The Burden of Federal Taxes
For small businesses, taxes are more than just a financial obligation — they’re a significant administrative burden. According to a 2024 NFIB Tax Survey, 88% of small business owners reported federal income taxes as a challenge due to their complexity.
And more than seven years after it was enacted, more than half of respondents were still not familiar with the 20% small business deduction that was included in the Tax Cuts and Jobs Act (TCJA) in 2017. These challenges divert resources away from critical business activities, like hiring employees, investing in growth, and adapting to changing market conditions.
The unpredictable nature of small business profits further complicates tax planning. Many businesses rely on strong profits during good years to offset challenges during leaner periods. Further complicating manners is that many small businesses are earning less than they once did, making tax obligations even more daunting. According to the Biz2Credit Small Business Earnings Report, through the first 11 months of 2024, small businesses had average monthly earnings of $86,809, which is $64,108 lower than 2023.
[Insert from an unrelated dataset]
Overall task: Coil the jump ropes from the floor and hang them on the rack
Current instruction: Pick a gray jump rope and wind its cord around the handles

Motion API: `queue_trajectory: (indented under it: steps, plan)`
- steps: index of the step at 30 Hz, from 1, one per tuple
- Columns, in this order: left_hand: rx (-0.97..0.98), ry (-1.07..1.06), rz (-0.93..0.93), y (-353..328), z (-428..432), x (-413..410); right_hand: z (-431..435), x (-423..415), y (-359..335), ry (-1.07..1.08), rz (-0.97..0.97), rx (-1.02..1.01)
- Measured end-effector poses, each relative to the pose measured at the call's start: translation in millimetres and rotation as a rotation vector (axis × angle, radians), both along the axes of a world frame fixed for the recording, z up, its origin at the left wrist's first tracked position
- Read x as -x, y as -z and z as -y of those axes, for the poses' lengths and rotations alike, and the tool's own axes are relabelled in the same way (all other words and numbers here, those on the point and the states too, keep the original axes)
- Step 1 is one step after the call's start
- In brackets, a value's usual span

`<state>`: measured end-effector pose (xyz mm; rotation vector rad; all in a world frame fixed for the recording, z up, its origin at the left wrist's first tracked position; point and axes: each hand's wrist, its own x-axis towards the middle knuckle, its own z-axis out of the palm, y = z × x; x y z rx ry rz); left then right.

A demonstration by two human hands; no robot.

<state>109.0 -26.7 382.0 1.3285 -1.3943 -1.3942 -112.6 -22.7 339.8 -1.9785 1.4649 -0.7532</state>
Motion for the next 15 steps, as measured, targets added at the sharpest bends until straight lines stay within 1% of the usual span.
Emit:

The Role of Taxes in Business Success
Taxes influence everything from cash flow to investment opportunities, underscoring the importance of careful planning. Business owners who understand their tax obligations, take advantage of deductions, and maintain accurate records are better positioned to navigate the complexities of federal income taxes.
Taxes as a Driver of Economic Decision-Making
Tax policies influence a wide array of business decisions, including where to invest, how to structure the business, and whether to expand. For instance, high tax rates can deter investment and drive businesses to operate in the informal sector. Studies show that a 10% increase in corporate tax rates can reduce investment-to-GDP ratios by up to 2% and decrease new business formation by 1%. Conversely, reasonable tax rates incentivize formal business operations, encouraging entrepreneurship and long-term growth.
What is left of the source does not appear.